Leading-edge and ultra-thin 3D glass-polymer 5G modules with seamless antenna-to-transceiver signal transmissions
Conference
Watanabe, AO, Lin, TH, Raj, PM et al. (2018). Leading-edge and ultra-thin 3D glass-polymer 5G modules with seamless antenna-to-transceiver signal transmissions
. 2018-May 2026-2031. 10.1109/ECTC.2018.00304
Watanabe, AO, Lin, TH, Raj, PM et al. (2018). Leading-edge and ultra-thin 3D glass-polymer 5G modules with seamless antenna-to-transceiver signal transmissions
. 2018-May 2026-2031. 10.1109/ECTC.2018.00304
This paper demonstrates seamless antenna-to-transceiver signal transitions on panel-scale processed ultra-thin glass-based 5G modules with impedance-matched transmission lines and microvias with high-precision low-loss re-distribution layer design and fabrication, for high-speed 5G communication standards at the 28 GHz band.
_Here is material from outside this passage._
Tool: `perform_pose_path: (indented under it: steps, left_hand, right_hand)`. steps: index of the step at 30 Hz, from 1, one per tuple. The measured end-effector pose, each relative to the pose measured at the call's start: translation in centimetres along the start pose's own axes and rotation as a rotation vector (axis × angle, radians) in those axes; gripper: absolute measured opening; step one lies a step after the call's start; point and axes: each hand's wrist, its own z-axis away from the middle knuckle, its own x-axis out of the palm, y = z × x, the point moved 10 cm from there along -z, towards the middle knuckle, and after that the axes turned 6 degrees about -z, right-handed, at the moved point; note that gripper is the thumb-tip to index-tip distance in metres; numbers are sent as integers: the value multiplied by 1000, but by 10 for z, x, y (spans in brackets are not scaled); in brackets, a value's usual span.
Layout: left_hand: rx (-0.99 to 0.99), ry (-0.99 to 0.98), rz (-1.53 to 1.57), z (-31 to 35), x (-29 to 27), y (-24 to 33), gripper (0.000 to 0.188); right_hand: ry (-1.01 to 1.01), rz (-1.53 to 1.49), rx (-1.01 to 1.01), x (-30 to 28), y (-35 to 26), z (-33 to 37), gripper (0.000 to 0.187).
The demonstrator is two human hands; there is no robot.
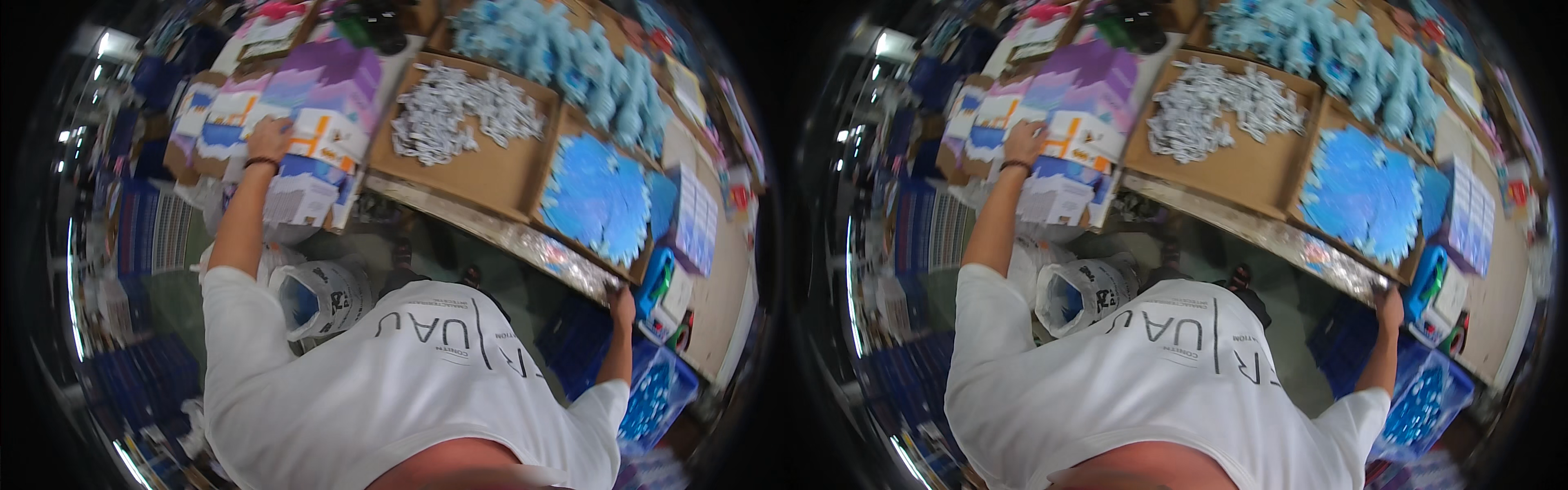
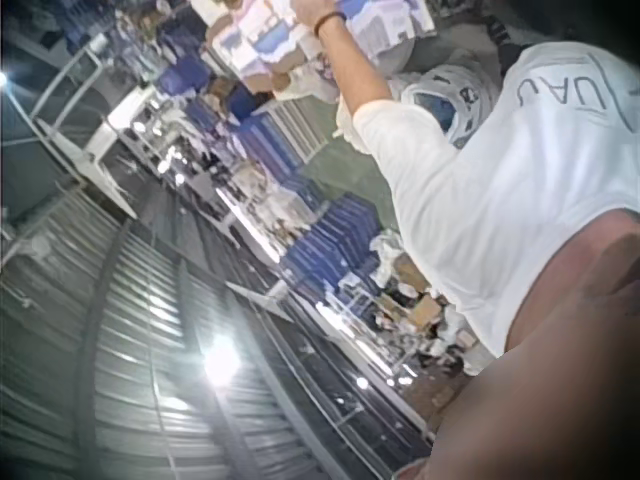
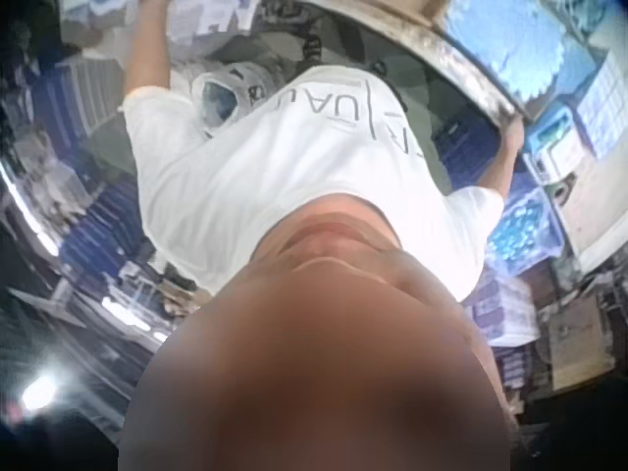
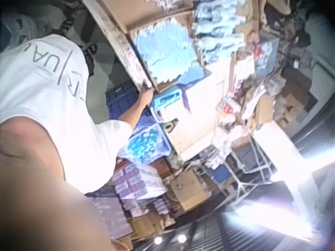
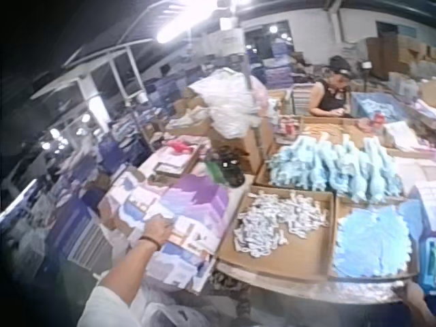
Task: The person moves stacks of boxes and corrugated paper sheets, then folds and ties individual paper items with string. The person handles boxes, corrugated sheets, and small paper products, using string to tie them.
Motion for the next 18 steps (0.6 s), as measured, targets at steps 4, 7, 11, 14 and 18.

In order to demonstrate the benefits of glass for 5G communications, various types of transmission lines and high-gain and high-bandwidth package-integrated antennas were modeled and designed on ultra-thin glass substrates with low-loss dielectric thin-films, for highest bandwidth and efficiency in the mm-wave bands. The simulated results for insertion losses of transmission lines (i.e., microstrip lines and striplines) and microvia transitions are correlated with the measured values on the thin glass substrates. In addition to the low-loss signal transitions from chip to antenna, package-integrated Yagi-Uda antennas are modeled and designed, resulting in a realized gain of higher than 4 dBi/element with a bandwidth higher than 20%. The mm-wave electrical performance of glass substrates was benchmarked with existing 5G candidates such as organic laminate substrates and fanout wafer level packaging. Along with the reduction in the overall package foot-print, reduction in link-budget losses is shown to be feasible with the proposed 3D glass packages.